:: REQUIRED ACTION ::
Go through the material and copy each line in which the word "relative" shows up.

===== DATA FOR THE TASK =====

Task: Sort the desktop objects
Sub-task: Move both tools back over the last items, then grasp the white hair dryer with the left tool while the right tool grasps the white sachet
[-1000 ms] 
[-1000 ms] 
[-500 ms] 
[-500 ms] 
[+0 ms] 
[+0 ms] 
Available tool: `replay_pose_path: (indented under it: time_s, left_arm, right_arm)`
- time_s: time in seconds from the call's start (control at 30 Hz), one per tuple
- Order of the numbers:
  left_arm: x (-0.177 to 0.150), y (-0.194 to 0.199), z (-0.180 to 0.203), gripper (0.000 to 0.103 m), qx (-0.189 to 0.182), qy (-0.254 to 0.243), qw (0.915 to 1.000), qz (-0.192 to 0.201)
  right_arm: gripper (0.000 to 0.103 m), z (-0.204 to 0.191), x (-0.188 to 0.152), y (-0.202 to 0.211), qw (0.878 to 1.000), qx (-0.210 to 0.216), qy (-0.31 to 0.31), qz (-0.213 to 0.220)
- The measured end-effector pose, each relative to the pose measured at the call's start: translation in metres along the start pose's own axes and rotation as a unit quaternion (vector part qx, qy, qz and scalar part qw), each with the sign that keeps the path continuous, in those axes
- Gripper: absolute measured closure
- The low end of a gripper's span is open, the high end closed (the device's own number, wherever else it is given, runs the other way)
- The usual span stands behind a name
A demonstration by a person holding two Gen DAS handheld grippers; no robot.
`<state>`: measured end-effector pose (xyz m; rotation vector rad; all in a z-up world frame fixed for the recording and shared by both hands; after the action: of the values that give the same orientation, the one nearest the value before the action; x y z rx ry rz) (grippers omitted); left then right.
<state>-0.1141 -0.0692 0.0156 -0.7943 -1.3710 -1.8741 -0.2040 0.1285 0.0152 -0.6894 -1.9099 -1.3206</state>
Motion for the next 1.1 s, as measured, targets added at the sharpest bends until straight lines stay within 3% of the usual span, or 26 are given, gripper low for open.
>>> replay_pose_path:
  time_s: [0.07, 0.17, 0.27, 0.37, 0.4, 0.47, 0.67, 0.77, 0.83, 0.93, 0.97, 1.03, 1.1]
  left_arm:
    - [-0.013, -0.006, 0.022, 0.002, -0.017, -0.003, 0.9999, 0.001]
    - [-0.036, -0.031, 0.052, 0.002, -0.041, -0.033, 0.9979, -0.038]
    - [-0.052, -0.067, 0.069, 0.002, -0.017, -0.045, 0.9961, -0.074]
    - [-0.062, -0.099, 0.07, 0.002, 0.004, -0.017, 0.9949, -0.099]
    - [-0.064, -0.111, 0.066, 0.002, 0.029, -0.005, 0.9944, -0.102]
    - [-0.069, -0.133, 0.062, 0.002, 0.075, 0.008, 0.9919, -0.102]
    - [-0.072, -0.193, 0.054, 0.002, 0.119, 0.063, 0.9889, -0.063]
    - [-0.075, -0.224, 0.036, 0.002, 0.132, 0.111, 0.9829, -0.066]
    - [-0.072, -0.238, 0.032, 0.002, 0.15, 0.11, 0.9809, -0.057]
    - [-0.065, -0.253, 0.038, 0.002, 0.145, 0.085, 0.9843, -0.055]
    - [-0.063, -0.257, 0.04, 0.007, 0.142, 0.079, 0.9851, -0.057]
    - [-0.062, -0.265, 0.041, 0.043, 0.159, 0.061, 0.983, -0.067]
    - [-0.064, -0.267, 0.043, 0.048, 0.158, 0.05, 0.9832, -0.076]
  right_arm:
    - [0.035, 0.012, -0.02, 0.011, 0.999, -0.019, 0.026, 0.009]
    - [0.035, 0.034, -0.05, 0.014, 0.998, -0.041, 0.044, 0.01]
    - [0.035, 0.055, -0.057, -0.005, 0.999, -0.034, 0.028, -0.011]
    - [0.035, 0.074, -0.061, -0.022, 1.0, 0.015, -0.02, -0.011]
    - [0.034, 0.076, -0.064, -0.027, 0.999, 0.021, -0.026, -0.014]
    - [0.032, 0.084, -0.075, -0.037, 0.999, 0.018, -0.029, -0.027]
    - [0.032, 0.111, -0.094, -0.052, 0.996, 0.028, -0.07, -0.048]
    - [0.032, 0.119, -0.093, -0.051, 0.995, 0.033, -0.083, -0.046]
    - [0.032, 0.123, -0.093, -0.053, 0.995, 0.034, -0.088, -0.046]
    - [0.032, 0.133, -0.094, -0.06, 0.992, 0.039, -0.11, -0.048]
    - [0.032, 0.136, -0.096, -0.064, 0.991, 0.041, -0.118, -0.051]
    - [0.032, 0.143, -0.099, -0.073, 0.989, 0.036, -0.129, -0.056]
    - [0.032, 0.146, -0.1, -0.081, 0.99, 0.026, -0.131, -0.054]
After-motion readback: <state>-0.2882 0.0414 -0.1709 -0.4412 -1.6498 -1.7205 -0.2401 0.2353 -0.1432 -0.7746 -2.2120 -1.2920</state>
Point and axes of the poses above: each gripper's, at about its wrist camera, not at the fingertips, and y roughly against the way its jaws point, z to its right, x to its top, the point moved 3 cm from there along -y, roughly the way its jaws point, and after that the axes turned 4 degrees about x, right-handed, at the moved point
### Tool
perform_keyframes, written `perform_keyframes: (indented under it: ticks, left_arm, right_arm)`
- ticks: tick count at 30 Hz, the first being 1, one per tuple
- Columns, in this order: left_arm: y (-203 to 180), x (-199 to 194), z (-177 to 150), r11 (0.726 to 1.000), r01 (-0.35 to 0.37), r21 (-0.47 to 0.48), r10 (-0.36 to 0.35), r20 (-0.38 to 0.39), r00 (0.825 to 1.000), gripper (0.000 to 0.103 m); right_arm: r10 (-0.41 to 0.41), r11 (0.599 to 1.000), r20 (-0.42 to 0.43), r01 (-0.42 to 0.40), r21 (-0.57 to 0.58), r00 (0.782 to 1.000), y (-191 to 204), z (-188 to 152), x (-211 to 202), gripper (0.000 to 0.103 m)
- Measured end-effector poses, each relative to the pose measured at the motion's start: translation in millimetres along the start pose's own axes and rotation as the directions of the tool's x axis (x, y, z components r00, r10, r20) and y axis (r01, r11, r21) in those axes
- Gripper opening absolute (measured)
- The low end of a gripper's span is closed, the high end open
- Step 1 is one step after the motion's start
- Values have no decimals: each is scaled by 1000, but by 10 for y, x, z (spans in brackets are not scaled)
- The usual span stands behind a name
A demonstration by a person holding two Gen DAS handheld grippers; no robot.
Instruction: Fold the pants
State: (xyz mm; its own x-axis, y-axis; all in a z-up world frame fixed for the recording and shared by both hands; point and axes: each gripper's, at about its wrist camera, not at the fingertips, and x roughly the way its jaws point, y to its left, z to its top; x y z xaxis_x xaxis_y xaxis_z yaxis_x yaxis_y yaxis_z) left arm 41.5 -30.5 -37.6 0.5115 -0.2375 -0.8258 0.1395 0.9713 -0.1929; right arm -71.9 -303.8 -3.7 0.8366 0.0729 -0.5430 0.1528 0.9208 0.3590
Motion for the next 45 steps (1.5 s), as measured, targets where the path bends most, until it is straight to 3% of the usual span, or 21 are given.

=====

:: TASK OUTPUT ::
- The measured end-effector pose, each relative to the pose measured at the call's start: translation in metres along the start pose's own axes and rotation as a unit quaternion (vector part qx, qy, qz and scalar part qw), each with the sign that keeps the path continuous, in those axes
- Measured end-effector poses, each relative to the pose measured at the motion's start: translation in millimetres along the start pose's own axes and rotation as the directions of the tool's x axis (x, y, z components r00, r10, r20) and y axis (r01, r11, r21) in those axes

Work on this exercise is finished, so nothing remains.